Assignment: Your reply should consist solely of the lines from the one containing "left black gripper: 345,188 to 360,155" through the end of the data, restated word for word.

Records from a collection
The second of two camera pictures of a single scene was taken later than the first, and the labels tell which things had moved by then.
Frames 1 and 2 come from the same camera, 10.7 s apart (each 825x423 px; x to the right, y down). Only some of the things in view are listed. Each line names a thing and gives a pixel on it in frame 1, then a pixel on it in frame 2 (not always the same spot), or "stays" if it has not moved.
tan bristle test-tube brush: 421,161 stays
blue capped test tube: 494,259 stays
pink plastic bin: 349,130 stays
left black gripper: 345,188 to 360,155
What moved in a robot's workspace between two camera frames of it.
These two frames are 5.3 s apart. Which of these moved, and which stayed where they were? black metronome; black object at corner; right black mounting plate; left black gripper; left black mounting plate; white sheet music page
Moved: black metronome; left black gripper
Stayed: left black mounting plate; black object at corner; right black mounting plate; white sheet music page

Exercise output:
left black gripper: 345,188 to 360,155
What moved in a robot's workspace between two camera frames of it.
These two frames are 5.3 s apart. Which of these moved, and which stayed where they were? black metronome; black object at corner; right black mounting plate; left black gripper; left black mounting plate; white sheet music page
Moved: black metronome; left black gripper
Stayed: left black mounting plate; black object at corner; right black mounting plate; white sheet music page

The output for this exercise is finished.